A travers ces personnages, bafoués par leurs congénères mais révérés par le lecteur, se trouvent cristallisées les tensions entre la tradition et la modernité qui travaillent de manière profonde et subtile l’œuvre et la vie d’Aïtmatov. Lui, le petit-fils de berger kirghiz qui n’a cessé de se pencher sur le folklore de son pays, fut également, après avoir exercé les professions d’agronome et de journaliste, le conseiller de Mikhaïl Gorbatchev dont il soutint la politique de « perestroïka », devenant un partisan de l’ouverture alliée à la mémoire du passé. Ses livres dressent le tableau du Kirghizstan, alors République soviétique au sein de laquelle les peuples nomades connaissent la collectivisation des terres, l’exode rural et la tentative de scolarisation. Les traditions et valeurs ancestrales rencontrent, non sans heurt parfois, les idées et la morale nouvelles, sans qu’un plaidoyer net se dessine pour les unes ou les autres. Les deux cohabitent, l’histoire nationale, la culture des peuples de la steppe et la russification.

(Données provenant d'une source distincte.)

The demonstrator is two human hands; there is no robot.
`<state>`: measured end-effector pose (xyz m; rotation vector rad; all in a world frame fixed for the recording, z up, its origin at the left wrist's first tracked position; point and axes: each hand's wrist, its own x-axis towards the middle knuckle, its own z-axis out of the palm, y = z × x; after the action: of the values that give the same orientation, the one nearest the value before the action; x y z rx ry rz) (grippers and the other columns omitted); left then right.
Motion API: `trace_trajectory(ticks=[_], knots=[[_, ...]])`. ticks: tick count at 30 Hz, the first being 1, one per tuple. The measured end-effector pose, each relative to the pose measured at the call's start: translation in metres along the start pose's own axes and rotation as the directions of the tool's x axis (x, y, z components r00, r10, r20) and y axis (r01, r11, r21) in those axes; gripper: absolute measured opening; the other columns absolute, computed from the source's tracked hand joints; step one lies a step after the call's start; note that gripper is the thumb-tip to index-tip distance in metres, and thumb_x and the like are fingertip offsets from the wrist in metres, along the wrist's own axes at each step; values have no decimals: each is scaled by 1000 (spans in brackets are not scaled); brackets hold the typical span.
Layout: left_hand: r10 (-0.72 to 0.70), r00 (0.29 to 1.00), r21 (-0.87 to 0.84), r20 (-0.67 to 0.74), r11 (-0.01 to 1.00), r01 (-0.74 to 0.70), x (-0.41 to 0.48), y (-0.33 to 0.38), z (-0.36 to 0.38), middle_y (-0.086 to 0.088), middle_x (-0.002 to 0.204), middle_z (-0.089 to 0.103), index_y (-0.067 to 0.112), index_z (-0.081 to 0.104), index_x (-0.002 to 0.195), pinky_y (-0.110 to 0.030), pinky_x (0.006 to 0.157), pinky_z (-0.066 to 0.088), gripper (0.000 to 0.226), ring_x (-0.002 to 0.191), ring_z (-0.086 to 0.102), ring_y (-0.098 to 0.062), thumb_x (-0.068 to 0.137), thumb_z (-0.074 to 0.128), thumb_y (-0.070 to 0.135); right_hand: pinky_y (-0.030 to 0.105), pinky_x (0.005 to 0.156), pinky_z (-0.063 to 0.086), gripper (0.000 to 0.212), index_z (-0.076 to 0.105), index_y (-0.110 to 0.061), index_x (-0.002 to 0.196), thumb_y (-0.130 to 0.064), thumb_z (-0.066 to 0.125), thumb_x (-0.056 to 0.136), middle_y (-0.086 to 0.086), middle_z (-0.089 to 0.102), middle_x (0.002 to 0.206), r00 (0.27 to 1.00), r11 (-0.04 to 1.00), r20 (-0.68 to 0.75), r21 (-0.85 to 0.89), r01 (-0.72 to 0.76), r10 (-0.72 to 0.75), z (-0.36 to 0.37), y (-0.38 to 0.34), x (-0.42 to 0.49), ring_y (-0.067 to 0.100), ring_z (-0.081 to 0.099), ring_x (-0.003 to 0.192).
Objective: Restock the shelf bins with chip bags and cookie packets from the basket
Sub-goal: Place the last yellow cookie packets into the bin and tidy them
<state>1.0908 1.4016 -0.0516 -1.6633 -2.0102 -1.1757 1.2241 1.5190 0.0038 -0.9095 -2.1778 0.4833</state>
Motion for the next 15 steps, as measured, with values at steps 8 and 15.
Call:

Il fut un blanc navire semble opposer le passé, refuge de nobles valeurs tels le sens de la justice, le respect de la nature, l’hospitalité, la mémoire des ancêtres, à un présent qui a perdu son humanité. Face au grand-père, le gendre, ivrogne violent pris dans les rets du fantasme citadin, dédaigne la vie rurale qu’il mène, et se soucie peu de la divinité mère. Plus personne ne paraît porter en soi la mémoire de la lignée et se considérer comme « le fils des enfants de la Mère des Mârals à la Belle Ramure », sauf le grand-père et son petit-fils pour qui la légende tient lieu de conservatoire vivant des traditions, de garant de l’ordre moral. Cependant, c’est ce même grand-père qui est le seul à se soucier d’accompagner son petit-fils sur le long trajet qui mène à l’école... Autour de celle-ci gravite aussi Le Premier Maître dont le héros, Douïchène, porté par l’idéal des lumières soviétiques sans être lui-même très éclairé, met toute son âme à « instruire » les enfants de l’aïl, progéniture de ceux qui ont « vécu dans l’obscurité », « piétinés et humiliés ». Face à lui, ce ne sont qu’incrédulité, railleries et réticences. Mais quelques décennies plus tard, c’est ce même village qui célèbre l’inauguration solennelle de la nouvelle école construite par le kolkhoze, invitant une ancienne compatriote devenue académicienne. Djamila quant à elle semble incarner ce télescopage entre traditions et modernité dans un village qui semble être passé sans véritable secousse au système du kolkhoze. Outrepassant parfois, par son attitude impertinente et indépendante, ce qu’une famille peut accepter d’une bru, elle transgresse les traditions en fuyant avec un homme choisi selon son cœur alors même qu’elle représente en même temps aux yeux de ce dernier sa terre natale, cette terre kirghize si pleine de vitalité et de rudesse.

Nous regrettons qu’Une journée plus longue qu’un siècle, œuvre somme dans la pensée d’Aïtmatov, ne soit pas disponible en France : là y sont pensés la place des traditions des peuples kirghiz dans la société soviétique et les dangers de la russification. S’il y a chez Aragon de la provocation à qualifier Djamila de « plus belle histoire d’amour » éclipsant tout à la fois, selon lui, Werther, Bérénice, Antoine et Cléopâtre, Manon Lescaut, L’Éducation sentimentale, Dominique, rien de moins que cela, il faut donner toute leur mesure aux livres, beaux et pénétrants de cet auteur majeur dont la statue trône à Bichkek aux côtés de celle de Manas, héros épique de l’épopée éponyme.